Auch mit dem Hinweis, die Höhe der Ausgaben besage nichts über die Qualität der Arbeit, überzeugte Frey seine Kritiker nicht. Dass sowohl bei den Personal- als auch bei den Sachkosten nur Teile der vorhandenen Gelder ausgegeben würden, sei ein Indiz, dass einiges nicht funktioniere, sagte Bocklet. Dies sei im ersten Halbjahr akzeptiert worden, nun aber müssten schnelle Lösungen gefunden werden.

Nachdrücklich wiesen Frey und die SPD-Stadtverordnete Ursula Busch die Forderung der Grünen zurück, die Stadt solle in der Jobcenter GmbH die Mehrheit übernehmen. Viele der Aufgaben, die sich die Stadt und die Arbeitsagentur in der GmbH teilten, seien vom Gesetzgeber festgeschrieben, sagte Frey. Ursula Busch verwies darauf, dass sich durch andere Mehrheitsverhältnisse nicht die Probleme mit der Software lösten.

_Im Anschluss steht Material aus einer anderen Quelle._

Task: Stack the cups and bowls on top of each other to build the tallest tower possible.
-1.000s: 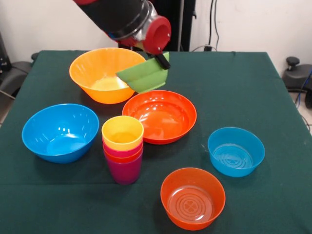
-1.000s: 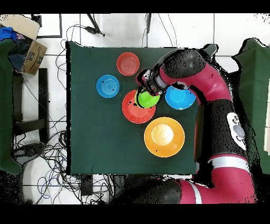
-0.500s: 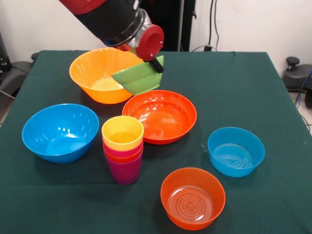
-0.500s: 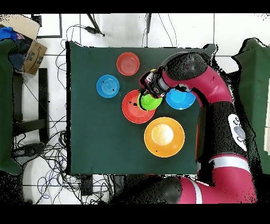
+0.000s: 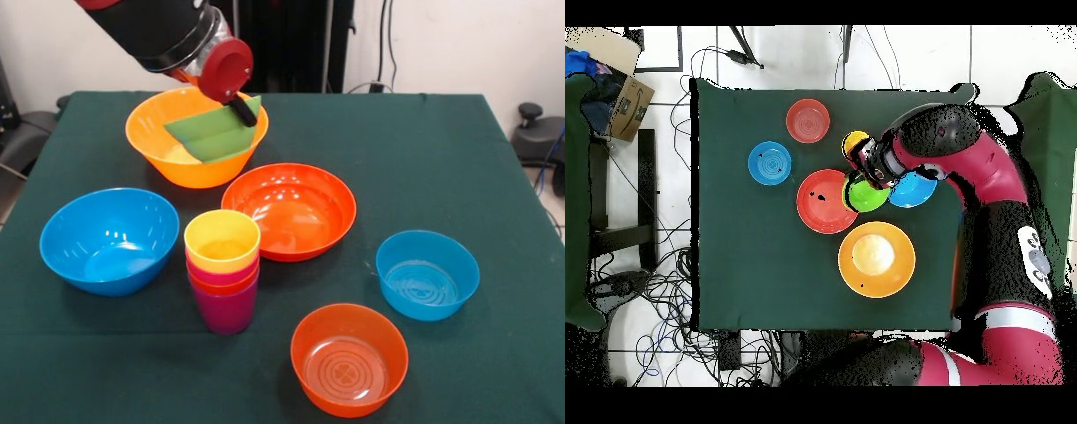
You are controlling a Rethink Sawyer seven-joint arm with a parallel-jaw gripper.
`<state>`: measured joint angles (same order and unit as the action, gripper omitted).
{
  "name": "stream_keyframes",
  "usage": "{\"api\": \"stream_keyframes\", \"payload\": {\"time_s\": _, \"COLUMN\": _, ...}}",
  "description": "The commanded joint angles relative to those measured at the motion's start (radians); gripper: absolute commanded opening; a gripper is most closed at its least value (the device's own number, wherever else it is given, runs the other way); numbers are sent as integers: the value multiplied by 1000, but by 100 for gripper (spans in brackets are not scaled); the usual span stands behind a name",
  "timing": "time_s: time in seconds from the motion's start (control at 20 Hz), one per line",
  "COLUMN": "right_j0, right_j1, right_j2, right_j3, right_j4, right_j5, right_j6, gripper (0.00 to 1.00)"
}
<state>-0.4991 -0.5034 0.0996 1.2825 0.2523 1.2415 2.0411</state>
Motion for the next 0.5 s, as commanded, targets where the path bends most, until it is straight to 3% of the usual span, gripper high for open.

Marcus Bocklet gehe es nicht darum, zu konkreten Lösungen zu kommen, sondern darum, Sozialdezernent Frey verantwortlich machen zu können.

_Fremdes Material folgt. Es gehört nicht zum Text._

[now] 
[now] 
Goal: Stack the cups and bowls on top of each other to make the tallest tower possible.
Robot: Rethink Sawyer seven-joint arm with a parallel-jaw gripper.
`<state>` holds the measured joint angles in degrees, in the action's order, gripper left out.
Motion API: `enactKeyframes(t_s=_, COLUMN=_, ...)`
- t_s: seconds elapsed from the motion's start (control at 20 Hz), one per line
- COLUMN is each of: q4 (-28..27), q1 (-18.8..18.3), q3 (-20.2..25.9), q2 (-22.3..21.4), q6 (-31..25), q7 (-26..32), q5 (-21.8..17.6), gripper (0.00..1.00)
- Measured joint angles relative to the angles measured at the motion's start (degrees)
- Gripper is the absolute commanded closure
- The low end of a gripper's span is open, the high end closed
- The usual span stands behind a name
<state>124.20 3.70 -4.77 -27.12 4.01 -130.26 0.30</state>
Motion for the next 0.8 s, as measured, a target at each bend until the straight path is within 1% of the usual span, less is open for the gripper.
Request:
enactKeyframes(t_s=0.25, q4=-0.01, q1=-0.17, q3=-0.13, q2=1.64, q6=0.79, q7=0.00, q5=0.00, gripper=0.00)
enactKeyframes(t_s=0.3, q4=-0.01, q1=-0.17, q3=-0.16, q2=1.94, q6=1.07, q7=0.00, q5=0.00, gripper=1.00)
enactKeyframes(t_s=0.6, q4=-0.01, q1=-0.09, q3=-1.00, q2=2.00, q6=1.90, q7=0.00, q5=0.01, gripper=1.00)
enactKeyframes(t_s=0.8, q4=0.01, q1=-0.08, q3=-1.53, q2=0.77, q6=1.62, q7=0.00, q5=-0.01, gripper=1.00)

Für die FDP erklärte Yanki Pürsün, die SPD verwickle sich in Widersprüche. Einerseits beharre sie darauf, dass die Stadt ihre Mehrheiten in GmbHs behalte, andererseits lehne sie es ab, die Möglichkeit zu nutzen, in der Jobcenter GmbH die Mehrheit zu übernehmen, um sich in strittigen Fragen durchsetzen zu können. Die Liberalen wollten in der Jobcenter GmbH «eine städtische Mehrheit mit eindeutiger Verantwortung».

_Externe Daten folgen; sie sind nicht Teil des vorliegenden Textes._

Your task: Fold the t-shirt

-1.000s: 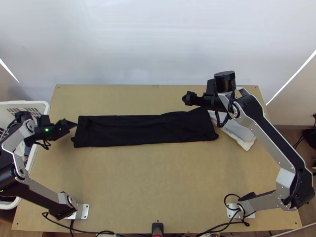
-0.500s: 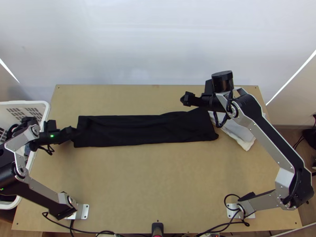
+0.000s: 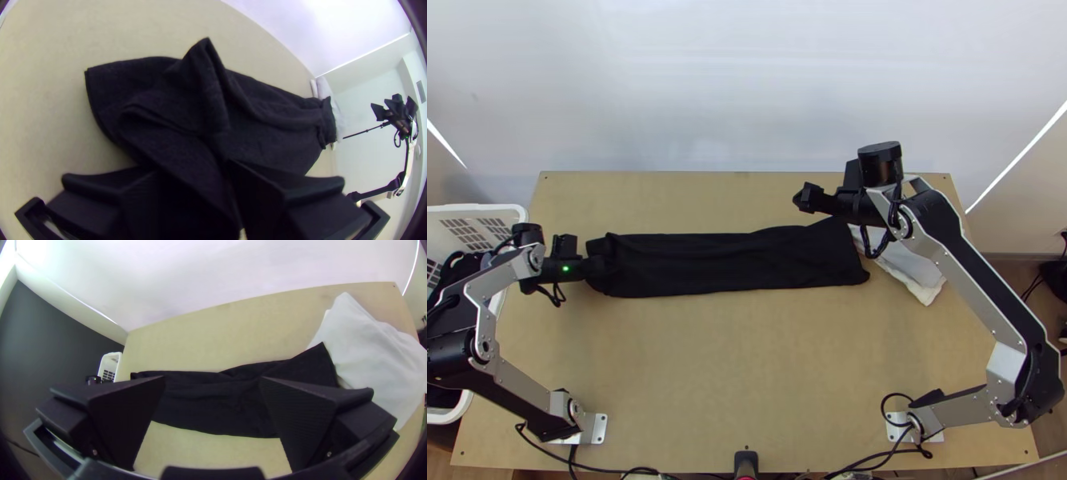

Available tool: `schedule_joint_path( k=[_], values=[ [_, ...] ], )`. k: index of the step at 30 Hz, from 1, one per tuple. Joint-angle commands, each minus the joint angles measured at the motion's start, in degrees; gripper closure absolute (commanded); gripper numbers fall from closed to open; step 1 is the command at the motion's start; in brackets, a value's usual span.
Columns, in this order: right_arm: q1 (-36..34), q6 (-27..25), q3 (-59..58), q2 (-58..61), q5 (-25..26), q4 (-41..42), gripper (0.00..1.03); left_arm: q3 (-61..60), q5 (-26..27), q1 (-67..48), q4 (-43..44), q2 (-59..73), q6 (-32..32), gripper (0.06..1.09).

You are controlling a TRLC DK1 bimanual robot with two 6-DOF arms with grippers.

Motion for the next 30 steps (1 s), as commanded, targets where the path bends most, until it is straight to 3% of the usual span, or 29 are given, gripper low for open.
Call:
schedule_joint_path(
  k=[1, 10, 14, 17, 22, 30],
  values=[
    [-1.2, 0.0, 0.3, -1.3, 0.1, -1.1, 0.05, -3.5, -2.0, 4.0, 7.9, -5.6, -1.8, 1.05],
    [-2.7, 0.0, -1.5, -2.7, 0.1, -1.1, 0.05, 7.3, -1.5, 27.2, -1.6, 0.1, 6.7, 1.05],
    [-2.3, 0.3, -1.9, -3.0, 0.0, -1.1, 0.05, 12.8, -1.5, 29.5, -9.7, 0.1, 6.0, 1.05],
    [-2.1, 0.3, -2.0, -3.0, 0.0, -1.1, 0.05, 14.1, -1.5, 24.5, -17.5, -5.9, 4.4, 1.05],
    [-2.2, 0.3, -1.8, -3.4, 0.0, -1.1, 0.05, 15.6, -1.5, 10.9, -20.1, -16.0, -5.4, 1.05],
    [-4.1, 0.3, -2.8, -5.6, 0.0, -1.1, 0.05, 22.1, -3.2, -14.4, -21.1, -17.6, -18.2, 1.05]
  ],
)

Frey hielt dem entgegen, dass es bisher keine einzige Pattsituation zwischen Stadt und Arbeitsagentur gegeben habe. Auch sonst habe es kaum Reibungsverluste gegeben. Deshalb frage er sich, welchen Sinn es hätte, die Arbeitsagentur durch andere Mehrheitsverhältnisse «einen Schritt weit aus der Verantwortung zu nehmen».

Der Stadtrat erläuterte, dass die Jobcenter bisher allenfalls 70 Prozent der erhofften Leistungsfähigkeit erreicht hätten. In Höchst und Sachsenhausen laufe der Betrieb bereits gut, in den anderen Jobcentern gebe es noch Schwierigkeiten. Nach seinen Angaben kommen auf einen Fallmanager derzeit 130 Arbeitslose. Richtlinie ist allerdings ein Verhältnis von 1:75. Dass es durchaus Erfolge gebe, zeige sich an der hohen Zahl von 16 500 Menschen, die bis November als Empfänger des Arbeitslosengeldes II «abgegangen» seien. Im Übrigen hätten München und Hamburg noch weit höhere Bundesmittel nicht abgerufen.

In dem gestern beschlossenen Grünen-Antrag wird der Magistrat auch beauftragt, dafür zu sorgen, dass die vorhandenen Mittel für die berufliche Förderung Langzeitarbeitsloser «sinnvoll und zielgenau» eingesetzt werden. Nach Angaben Bocklets sind mehr als die Hälfte der dafür zur Verfügung stehenden 55 Millionen Euro nicht ausgegeben worden. Keine Mehrheit fand die Forderung, die Stadt solle die Mehrheit an der Jobcenter GmbH übernehmen. Allerdings soll der Magistrat diese Option nun prüfen.